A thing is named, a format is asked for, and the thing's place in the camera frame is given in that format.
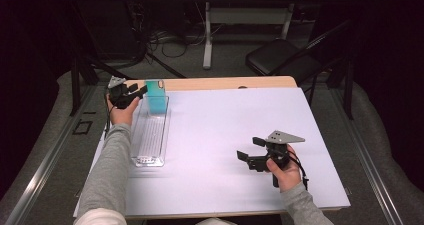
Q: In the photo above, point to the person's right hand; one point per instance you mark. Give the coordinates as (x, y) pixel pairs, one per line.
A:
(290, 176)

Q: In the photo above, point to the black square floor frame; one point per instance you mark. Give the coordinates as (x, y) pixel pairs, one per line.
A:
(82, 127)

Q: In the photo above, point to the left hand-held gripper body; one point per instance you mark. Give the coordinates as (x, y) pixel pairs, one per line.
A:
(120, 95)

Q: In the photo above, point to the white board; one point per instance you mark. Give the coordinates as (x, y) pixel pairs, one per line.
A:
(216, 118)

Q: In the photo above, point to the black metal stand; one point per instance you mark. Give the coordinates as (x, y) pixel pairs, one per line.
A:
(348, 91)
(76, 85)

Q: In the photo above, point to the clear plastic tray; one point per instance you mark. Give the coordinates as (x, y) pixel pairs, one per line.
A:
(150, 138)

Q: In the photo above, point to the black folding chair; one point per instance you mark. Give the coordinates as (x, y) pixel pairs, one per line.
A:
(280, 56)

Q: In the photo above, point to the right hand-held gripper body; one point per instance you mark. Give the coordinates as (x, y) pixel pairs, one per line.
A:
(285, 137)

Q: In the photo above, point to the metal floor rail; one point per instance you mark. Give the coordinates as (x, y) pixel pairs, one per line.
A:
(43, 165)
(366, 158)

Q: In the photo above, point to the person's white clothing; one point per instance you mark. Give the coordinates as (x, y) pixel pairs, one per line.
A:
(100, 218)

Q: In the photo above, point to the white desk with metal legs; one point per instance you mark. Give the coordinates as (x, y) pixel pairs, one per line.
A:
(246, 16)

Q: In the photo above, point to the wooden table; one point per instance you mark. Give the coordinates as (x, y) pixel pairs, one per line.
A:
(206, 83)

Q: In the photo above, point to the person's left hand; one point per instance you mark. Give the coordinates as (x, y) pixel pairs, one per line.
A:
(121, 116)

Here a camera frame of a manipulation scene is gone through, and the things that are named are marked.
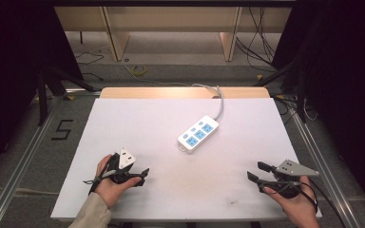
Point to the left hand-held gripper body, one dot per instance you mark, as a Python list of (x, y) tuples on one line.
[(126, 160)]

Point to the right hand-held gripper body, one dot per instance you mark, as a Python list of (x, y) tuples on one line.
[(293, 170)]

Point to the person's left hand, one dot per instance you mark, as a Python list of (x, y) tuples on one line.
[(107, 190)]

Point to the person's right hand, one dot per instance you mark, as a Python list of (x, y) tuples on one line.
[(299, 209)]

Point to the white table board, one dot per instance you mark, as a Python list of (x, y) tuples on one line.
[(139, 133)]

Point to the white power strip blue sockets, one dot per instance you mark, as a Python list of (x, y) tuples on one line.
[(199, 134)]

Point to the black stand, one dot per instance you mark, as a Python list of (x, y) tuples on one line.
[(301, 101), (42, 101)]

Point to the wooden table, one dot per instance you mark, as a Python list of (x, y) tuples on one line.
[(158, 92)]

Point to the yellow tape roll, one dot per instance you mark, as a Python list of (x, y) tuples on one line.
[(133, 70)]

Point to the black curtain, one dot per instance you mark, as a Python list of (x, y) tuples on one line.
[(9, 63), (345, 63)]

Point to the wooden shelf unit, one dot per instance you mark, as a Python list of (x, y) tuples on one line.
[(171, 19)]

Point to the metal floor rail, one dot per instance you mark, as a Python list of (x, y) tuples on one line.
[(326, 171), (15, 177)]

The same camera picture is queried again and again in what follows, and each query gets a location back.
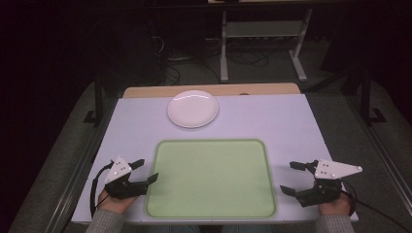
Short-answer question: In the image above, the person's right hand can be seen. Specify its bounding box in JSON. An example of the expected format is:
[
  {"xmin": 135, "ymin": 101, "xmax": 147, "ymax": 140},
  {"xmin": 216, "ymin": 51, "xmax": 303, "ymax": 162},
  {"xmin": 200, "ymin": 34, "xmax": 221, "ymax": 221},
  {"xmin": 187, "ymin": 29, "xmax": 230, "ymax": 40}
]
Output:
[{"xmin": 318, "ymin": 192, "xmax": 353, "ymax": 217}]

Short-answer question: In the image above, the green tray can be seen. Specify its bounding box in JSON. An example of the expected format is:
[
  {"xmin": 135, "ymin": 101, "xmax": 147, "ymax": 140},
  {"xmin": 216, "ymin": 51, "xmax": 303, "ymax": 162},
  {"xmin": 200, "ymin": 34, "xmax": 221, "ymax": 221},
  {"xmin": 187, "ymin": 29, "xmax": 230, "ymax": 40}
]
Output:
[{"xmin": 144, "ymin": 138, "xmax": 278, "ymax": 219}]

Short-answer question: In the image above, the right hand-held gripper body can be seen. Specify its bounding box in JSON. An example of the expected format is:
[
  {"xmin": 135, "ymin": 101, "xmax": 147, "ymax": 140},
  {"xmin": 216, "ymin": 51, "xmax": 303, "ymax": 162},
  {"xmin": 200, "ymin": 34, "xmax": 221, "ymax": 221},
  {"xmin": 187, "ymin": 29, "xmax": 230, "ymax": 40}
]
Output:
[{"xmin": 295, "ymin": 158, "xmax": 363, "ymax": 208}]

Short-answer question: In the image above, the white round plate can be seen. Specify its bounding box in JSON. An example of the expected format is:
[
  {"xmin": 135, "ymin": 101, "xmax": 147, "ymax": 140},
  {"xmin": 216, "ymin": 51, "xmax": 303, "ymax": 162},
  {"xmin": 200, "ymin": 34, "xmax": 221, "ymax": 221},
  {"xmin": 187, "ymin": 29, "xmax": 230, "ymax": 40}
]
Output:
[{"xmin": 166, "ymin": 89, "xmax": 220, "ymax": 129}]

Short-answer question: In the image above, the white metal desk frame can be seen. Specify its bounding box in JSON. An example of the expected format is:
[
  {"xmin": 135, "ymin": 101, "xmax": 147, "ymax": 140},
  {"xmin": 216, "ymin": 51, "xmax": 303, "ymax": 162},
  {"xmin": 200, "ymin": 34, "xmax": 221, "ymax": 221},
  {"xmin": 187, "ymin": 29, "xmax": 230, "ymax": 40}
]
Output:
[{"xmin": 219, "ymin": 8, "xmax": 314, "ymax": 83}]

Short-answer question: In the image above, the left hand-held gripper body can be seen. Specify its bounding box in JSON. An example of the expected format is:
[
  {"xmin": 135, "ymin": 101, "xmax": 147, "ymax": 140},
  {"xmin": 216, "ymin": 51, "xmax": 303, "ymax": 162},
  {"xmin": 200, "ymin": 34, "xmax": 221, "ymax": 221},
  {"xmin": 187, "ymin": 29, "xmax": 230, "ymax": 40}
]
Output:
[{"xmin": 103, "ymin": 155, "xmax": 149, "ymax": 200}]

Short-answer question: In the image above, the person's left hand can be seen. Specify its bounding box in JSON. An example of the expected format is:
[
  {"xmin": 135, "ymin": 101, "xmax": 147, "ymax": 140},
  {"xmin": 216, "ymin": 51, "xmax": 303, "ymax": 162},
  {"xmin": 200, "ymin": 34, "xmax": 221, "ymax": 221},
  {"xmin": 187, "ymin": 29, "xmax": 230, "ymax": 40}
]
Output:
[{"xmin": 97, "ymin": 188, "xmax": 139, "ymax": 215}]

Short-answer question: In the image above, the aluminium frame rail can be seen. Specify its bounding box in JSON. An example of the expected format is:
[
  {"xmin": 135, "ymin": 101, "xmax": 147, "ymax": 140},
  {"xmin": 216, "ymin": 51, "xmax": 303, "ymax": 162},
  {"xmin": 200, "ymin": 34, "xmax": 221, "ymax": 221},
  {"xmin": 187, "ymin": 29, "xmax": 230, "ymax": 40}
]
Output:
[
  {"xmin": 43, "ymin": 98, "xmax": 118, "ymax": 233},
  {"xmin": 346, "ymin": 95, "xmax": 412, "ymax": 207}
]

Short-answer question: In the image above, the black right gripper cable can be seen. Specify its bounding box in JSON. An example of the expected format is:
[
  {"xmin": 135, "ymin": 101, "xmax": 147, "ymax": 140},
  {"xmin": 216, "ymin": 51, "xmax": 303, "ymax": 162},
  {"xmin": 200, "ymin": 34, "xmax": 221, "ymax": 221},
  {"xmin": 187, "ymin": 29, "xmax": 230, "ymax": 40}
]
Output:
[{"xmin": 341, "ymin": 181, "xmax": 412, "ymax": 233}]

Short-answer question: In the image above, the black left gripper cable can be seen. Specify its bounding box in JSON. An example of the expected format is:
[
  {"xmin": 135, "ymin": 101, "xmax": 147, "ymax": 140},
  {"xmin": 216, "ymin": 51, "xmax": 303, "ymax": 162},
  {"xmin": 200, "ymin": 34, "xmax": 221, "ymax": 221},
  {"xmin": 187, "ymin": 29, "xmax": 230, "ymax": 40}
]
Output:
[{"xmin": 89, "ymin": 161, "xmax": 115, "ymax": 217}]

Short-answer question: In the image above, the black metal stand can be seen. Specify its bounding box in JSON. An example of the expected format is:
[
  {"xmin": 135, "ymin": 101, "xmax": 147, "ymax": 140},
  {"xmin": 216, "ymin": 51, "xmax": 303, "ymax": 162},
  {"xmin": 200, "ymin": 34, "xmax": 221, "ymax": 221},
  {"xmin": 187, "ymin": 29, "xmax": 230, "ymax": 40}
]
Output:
--
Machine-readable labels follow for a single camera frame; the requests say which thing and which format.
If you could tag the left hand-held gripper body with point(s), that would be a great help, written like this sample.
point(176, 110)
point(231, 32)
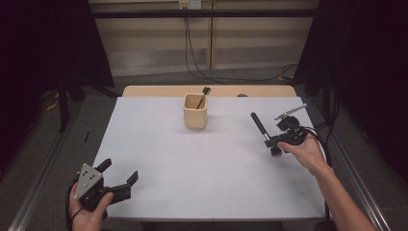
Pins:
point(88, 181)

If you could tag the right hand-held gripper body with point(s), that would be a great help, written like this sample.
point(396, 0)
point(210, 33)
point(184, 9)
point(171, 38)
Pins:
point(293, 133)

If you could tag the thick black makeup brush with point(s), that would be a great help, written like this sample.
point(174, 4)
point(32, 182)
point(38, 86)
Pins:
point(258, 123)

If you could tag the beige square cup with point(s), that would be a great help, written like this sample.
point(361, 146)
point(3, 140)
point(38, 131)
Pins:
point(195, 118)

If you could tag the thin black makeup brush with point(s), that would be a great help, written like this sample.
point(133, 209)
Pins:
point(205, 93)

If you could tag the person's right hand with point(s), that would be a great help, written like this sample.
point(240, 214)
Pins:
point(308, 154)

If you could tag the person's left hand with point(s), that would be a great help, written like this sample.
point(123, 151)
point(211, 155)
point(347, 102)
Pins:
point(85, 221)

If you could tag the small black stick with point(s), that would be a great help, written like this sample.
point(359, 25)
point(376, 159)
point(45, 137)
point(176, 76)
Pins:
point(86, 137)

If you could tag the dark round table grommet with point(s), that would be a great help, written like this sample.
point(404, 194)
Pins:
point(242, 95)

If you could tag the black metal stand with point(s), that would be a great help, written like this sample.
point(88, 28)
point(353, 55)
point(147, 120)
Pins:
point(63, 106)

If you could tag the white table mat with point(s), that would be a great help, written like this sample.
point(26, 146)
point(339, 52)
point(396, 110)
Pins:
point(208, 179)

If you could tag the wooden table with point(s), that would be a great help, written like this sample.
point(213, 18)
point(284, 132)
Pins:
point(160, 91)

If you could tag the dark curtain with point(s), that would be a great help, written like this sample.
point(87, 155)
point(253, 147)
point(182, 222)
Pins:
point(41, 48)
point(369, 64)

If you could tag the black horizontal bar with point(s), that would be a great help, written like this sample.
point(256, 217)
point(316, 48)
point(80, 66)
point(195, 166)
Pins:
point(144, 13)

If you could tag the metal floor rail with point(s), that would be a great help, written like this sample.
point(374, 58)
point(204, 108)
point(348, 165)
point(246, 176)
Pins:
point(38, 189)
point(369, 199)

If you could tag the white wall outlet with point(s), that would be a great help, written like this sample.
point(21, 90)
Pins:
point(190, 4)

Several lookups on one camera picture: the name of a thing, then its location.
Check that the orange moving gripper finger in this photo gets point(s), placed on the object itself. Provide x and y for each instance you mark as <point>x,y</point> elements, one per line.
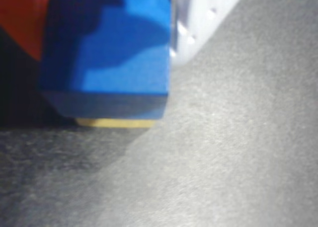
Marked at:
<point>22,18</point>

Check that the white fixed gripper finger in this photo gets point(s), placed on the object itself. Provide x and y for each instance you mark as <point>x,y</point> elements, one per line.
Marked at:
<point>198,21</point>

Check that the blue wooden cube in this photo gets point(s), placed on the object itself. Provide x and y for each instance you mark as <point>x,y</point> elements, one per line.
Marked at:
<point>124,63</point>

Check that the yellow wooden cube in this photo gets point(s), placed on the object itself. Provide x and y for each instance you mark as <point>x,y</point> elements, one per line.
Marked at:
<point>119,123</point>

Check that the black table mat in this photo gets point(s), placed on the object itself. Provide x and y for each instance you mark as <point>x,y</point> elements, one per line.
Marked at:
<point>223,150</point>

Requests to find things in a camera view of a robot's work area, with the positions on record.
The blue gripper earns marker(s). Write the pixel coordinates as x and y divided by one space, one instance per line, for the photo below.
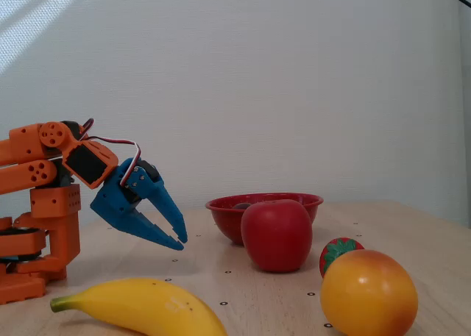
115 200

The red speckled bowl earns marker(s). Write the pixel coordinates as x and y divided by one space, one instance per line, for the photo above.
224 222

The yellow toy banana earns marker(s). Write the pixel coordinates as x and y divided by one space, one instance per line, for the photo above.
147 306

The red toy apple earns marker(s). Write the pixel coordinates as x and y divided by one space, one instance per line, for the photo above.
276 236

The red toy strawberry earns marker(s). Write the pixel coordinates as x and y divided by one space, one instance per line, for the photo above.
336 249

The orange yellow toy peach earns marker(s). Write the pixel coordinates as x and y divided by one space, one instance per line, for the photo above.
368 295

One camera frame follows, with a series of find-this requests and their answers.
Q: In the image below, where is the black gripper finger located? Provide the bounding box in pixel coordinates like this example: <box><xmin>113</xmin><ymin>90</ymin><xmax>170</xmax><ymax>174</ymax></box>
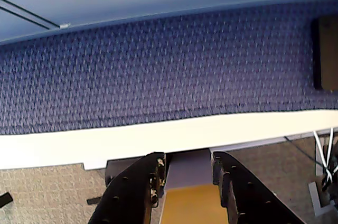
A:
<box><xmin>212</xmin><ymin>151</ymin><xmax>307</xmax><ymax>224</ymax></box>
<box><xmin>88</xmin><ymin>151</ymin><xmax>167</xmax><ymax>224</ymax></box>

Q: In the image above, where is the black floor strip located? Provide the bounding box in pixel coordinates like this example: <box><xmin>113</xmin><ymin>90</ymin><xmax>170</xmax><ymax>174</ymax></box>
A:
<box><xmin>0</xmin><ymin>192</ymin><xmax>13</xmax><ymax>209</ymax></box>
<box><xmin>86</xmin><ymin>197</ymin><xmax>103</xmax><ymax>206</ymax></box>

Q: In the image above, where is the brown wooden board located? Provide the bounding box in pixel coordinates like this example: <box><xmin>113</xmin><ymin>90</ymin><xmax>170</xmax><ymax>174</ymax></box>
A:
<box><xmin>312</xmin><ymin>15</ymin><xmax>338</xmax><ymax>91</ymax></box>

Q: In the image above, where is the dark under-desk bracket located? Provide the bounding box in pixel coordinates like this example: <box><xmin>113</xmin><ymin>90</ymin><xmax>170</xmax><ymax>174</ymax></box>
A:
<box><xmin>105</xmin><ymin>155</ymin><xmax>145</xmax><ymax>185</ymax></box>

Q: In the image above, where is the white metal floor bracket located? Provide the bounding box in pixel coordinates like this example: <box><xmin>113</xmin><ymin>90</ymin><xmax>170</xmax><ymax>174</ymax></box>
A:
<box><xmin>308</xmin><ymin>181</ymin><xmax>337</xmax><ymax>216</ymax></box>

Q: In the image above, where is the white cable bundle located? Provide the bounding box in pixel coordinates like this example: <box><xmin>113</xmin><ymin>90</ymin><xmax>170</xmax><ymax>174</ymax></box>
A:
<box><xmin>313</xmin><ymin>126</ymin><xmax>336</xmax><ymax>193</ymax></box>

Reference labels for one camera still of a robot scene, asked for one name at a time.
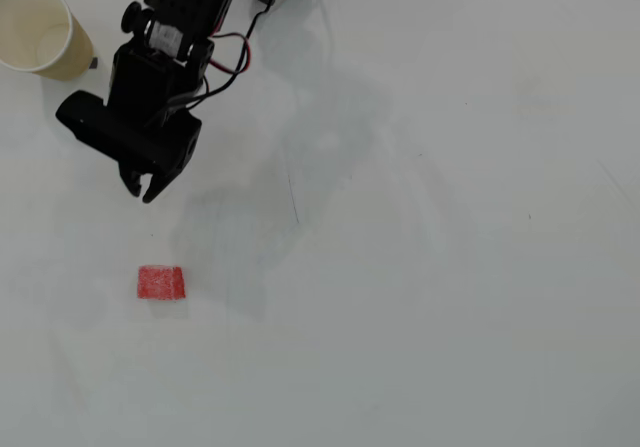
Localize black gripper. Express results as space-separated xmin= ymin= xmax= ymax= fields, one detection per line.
--
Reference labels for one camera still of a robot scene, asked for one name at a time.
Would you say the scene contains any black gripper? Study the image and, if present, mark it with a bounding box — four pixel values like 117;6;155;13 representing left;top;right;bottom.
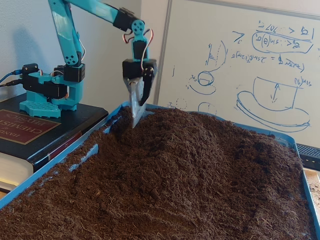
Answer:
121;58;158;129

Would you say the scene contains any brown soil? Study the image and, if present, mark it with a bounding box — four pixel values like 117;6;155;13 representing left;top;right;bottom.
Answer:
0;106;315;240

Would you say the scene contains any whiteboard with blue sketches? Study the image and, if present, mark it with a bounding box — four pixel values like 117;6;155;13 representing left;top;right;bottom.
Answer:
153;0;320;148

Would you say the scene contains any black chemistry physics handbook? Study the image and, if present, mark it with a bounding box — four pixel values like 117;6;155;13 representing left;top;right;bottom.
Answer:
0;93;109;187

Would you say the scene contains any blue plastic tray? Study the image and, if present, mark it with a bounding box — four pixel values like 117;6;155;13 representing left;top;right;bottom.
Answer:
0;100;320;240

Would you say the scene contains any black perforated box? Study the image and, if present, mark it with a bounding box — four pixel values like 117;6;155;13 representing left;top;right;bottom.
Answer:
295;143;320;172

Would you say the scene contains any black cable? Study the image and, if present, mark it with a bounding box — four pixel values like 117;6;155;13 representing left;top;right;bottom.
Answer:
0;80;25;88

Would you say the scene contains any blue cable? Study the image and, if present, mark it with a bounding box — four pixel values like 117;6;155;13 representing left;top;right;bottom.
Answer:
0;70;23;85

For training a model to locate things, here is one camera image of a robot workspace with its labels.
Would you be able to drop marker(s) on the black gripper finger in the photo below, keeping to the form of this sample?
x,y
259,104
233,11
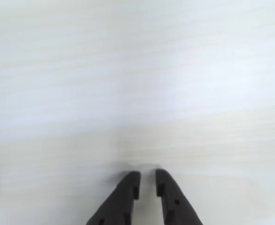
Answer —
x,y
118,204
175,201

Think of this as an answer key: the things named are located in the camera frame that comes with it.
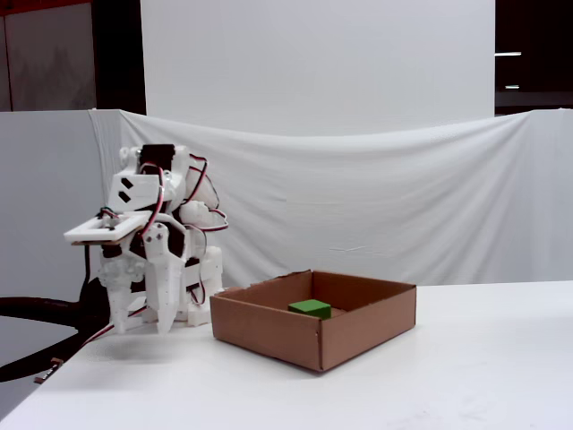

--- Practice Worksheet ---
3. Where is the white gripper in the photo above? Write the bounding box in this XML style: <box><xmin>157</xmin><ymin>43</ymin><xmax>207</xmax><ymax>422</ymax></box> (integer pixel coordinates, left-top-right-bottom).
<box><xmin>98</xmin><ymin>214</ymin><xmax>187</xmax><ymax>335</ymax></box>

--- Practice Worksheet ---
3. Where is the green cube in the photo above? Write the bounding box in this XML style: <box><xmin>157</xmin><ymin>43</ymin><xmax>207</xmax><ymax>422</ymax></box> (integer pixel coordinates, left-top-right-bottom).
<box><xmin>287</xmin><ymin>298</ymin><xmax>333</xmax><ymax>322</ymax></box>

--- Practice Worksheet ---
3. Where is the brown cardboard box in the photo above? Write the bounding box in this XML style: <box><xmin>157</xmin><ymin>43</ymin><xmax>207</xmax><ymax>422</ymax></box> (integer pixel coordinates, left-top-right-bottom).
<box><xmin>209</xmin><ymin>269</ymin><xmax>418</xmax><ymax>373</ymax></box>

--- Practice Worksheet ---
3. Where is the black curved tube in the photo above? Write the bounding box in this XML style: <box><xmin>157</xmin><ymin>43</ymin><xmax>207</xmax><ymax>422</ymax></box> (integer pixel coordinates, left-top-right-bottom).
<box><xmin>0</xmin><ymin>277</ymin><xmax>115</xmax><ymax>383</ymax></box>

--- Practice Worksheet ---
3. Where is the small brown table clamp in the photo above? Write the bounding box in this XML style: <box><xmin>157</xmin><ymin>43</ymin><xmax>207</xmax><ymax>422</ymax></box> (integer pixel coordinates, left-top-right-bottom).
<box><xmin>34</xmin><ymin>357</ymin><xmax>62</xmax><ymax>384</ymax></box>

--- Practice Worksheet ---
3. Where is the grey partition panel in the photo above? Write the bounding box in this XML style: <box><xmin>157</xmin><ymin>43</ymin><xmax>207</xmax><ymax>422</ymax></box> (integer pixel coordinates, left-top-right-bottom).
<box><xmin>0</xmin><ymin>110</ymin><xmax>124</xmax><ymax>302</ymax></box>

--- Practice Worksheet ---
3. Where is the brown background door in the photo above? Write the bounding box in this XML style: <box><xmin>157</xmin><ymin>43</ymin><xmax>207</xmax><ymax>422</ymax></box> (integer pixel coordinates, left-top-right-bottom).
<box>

## BRIEF
Find out how many lines in the entries above hold "object", then reply with that figure and nothing else.

## ANSWER BOX
5